» **EXERCISE REQUIREMENTS**
Keep the images out while you retype all of the data exactly.

*** STORED DATA ***

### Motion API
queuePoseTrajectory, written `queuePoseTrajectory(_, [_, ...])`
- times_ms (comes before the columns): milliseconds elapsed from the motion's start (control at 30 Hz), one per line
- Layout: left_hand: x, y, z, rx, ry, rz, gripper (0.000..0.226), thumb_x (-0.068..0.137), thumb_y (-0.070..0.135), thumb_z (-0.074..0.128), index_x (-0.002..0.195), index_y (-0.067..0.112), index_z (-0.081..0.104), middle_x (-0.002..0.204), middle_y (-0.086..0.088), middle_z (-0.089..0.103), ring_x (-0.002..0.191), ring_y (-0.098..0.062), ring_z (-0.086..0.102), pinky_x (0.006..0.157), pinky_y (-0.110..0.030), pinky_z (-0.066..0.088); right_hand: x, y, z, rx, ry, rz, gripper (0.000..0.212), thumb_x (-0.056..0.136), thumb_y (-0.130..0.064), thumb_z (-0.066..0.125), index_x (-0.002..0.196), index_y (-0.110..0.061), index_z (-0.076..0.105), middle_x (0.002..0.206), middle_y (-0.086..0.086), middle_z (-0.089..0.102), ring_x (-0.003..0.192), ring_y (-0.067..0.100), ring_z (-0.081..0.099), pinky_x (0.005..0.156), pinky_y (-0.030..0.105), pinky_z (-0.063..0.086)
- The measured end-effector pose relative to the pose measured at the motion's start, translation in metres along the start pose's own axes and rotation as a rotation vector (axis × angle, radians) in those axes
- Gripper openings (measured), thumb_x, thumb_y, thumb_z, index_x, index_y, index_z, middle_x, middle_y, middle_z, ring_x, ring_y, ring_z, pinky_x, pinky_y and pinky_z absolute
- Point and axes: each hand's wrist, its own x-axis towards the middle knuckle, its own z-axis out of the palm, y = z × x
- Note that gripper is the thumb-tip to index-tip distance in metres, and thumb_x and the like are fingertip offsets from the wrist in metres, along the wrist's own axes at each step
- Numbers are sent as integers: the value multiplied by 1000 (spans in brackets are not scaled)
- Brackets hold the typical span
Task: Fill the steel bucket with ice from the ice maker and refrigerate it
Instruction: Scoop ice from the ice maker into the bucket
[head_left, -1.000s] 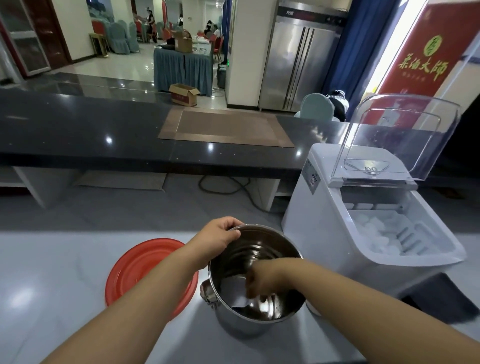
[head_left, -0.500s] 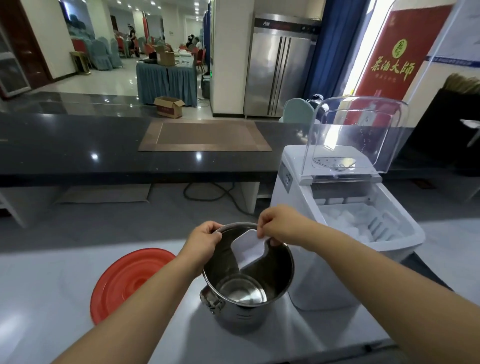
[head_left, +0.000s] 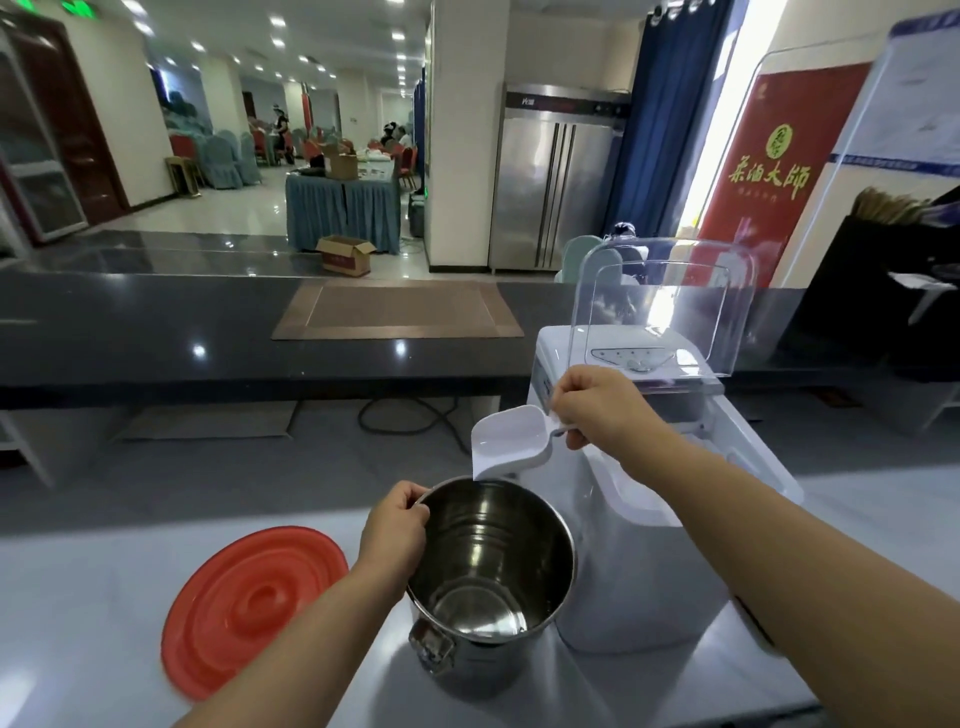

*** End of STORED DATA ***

» **RESULT**
### Motion API
queuePoseTrajectory, written `queuePoseTrajectory(_, [_, ...])`
- times_ms (comes before the columns): milliseconds elapsed from the motion's start (control at 30 Hz), one per line
- Layout: left_hand: x, y, z, rx, ry, rz, gripper (0.000..0.226), thumb_x (-0.068..0.137), thumb_y (-0.070..0.135), thumb_z (-0.074..0.128), index_x (-0.002..0.195), index_y (-0.067..0.112), index_z (-0.081..0.104), middle_x (-0.002..0.204), middle_y (-0.086..0.088), middle_z (-0.089..0.103), ring_x (-0.002..0.191), ring_y (-0.098..0.062), ring_z (-0.086..0.102), pinky_x (0.006..0.157), pinky_y (-0.110..0.030), pinky_z (-0.066..0.088); right_hand: x, y, z, rx, ry, rz, gripper (0.000..0.212), thumb_x (-0.056..0.136), thumb_y (-0.130..0.064), thumb_z (-0.066..0.125), index_x (-0.002..0.196), index_y (-0.110..0.061), index_z (-0.076..0.105), middle_x (0.002..0.206), middle_y (-0.086..0.086), middle_z (-0.089..0.102), ring_x (-0.003..0.192), ring_y (-0.067..0.100), ring_z (-0.081..0.099), pinky_x (0.005..0.156), pinky_y (-0.030..0.105), pinky_z (-0.063..0.086)
- The measured end-effector pose relative to the pose measured at the motion's start, translation in metres along the start pose's own axes and rotation as a rotation vector (axis × angle, radians) in those axes
- Gripper openings (measured), thumb_x, thumb_y, thumb_z, index_x, index_y, index_z, middle_x, middle_y, middle_z, ring_x, ring_y, ring_z, pinky_x, pinky_y and pinky_z absolute
- Point and axes: each hand's wrist, its own x-axis towards the middle knuckle, its own z-axis out of the palm, y = z × x
- Note that gripper is the thumb-tip to index-tip distance in metres, and thumb_x and the like are fingertip offsets from the wrist in metres, along the wrist's own axes at each step
- Numbers are sent as integers: the value multiplied by 1000 (spans in brackets are not scaled)
- Brackets hold the typical span
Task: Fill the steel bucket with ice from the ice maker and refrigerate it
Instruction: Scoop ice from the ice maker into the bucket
[head_left, -1.000s] 
[head_left, -0.500s] 
[head_left, +0.000s] 

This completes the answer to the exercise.